TASK OBJECTIVE.
The required output is the exact run of lines below that opens at the line with "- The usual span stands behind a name" and closes at the line with "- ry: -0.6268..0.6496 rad".

RECORDS SHOWN.
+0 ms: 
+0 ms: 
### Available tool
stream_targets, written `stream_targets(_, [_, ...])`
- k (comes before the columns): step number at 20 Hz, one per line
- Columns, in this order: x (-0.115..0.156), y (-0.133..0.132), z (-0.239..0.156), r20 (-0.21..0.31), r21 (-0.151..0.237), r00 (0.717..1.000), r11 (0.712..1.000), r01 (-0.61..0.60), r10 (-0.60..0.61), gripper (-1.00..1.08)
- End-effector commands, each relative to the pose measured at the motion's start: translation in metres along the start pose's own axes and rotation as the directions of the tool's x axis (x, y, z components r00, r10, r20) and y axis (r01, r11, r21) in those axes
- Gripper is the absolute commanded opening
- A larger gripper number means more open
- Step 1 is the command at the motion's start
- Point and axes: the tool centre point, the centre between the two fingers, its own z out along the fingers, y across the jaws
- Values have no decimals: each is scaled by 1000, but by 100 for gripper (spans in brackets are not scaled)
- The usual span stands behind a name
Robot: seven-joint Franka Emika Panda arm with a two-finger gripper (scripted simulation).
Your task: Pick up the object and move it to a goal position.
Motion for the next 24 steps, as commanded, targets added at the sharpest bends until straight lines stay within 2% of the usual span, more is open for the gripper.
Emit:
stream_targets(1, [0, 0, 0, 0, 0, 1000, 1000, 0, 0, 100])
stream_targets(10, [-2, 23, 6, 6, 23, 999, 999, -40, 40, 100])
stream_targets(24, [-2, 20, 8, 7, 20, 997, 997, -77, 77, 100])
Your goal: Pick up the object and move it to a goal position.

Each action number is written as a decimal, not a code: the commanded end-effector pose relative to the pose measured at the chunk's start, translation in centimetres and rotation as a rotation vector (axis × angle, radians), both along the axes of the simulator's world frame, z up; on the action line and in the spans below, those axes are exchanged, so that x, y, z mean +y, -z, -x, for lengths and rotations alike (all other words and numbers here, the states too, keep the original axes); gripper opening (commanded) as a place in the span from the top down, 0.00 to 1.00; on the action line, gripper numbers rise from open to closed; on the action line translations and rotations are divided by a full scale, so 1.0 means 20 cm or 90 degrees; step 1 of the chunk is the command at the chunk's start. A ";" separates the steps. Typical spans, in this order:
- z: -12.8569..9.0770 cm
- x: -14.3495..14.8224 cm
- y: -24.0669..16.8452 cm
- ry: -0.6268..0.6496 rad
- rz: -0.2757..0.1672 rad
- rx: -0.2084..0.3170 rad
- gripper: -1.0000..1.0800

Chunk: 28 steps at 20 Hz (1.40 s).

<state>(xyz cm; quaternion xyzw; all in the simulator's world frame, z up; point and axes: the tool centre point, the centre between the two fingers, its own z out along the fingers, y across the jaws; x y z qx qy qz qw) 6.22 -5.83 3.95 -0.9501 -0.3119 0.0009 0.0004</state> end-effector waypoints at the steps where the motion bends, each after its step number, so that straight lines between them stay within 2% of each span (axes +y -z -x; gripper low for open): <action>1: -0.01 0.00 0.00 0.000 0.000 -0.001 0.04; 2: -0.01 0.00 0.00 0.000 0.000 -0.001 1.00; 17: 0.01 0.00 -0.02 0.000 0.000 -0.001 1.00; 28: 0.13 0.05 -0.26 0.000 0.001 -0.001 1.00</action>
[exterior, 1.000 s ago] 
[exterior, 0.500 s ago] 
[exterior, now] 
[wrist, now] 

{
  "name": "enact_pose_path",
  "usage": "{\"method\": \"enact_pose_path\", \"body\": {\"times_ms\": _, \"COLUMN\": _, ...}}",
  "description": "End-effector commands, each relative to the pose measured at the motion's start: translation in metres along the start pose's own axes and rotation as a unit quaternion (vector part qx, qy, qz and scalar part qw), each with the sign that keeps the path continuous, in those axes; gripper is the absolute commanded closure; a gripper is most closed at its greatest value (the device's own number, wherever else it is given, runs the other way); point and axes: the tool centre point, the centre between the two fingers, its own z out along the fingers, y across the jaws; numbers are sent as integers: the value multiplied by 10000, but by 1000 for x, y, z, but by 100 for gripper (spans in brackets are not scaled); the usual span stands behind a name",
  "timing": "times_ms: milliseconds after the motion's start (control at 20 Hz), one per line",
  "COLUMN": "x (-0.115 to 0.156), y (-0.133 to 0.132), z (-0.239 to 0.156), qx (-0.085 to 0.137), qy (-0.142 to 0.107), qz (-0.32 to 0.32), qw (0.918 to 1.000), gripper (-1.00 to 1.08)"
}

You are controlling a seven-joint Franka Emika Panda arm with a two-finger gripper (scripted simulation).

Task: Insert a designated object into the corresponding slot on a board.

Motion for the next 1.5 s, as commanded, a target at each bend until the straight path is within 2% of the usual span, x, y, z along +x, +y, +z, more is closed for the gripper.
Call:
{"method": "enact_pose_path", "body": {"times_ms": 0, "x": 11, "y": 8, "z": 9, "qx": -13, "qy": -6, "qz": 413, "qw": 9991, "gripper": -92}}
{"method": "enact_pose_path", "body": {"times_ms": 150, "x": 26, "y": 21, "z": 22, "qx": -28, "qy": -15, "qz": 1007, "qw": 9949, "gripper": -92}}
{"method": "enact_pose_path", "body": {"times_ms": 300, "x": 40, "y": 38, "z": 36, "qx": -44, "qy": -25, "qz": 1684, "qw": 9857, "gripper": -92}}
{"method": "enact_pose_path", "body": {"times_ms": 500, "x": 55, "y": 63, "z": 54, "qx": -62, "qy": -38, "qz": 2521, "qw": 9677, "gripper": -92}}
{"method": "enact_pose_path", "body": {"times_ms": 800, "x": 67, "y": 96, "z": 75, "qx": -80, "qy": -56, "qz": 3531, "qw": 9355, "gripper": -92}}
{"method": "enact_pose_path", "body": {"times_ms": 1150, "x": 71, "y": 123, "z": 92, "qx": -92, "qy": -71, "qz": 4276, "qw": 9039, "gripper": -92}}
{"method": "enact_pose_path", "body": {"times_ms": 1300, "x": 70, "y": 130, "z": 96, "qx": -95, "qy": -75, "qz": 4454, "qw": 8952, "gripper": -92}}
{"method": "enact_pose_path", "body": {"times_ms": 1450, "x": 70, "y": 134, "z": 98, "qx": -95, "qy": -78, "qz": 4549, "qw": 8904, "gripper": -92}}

RESPONSE TO THIS EXERCISE.
- The usual span stands behind a name
Robot: seven-joint Franka Emika Panda arm with a two-finger gripper (scripted simulation).
Your task: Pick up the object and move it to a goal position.
Motion for the next 24 steps, as commanded, targets added at the sharpest bends until straight lines stay within 2% of the usual span, more is open for the gripper.
Emit:
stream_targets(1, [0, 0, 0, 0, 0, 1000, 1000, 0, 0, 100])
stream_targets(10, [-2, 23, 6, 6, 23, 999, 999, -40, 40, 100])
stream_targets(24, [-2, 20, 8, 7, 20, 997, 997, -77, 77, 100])
Your goal: Pick up the object and move it to a goal position.

Each action number is written as a decimal, not a code: the commanded end-effector pose relative to the pose measured at the chunk's start, translation in centimetres and rotation as a rotation vector (axis × angle, radians), both along the axes of the simulator's world frame, z up; on the action line and in the spans below, those axes are exchanged, so that x, y, z mean +y, -z, -x, for lengths and rotations alike (all other words and numbers here, the states too, keep the original axes); gripper opening (commanded) as a place in the span from the top down, 0.00 to 1.00; on the action line, gripper numbers rise from open to closed; on the action line translations and rotations are divided by a full scale, so 1.0 means 20 cm or 90 degrees; step 1 of the chunk is the command at the chunk's start. A ";" separates the steps. Typical spans, in this order:
- z: -12.8569..9.0770 cm
- x: -14.3495..14.8224 cm
- y: -24.0669..16.8452 cm
- ry: -0.6268..0.6496 rad

This output is complete as it stands.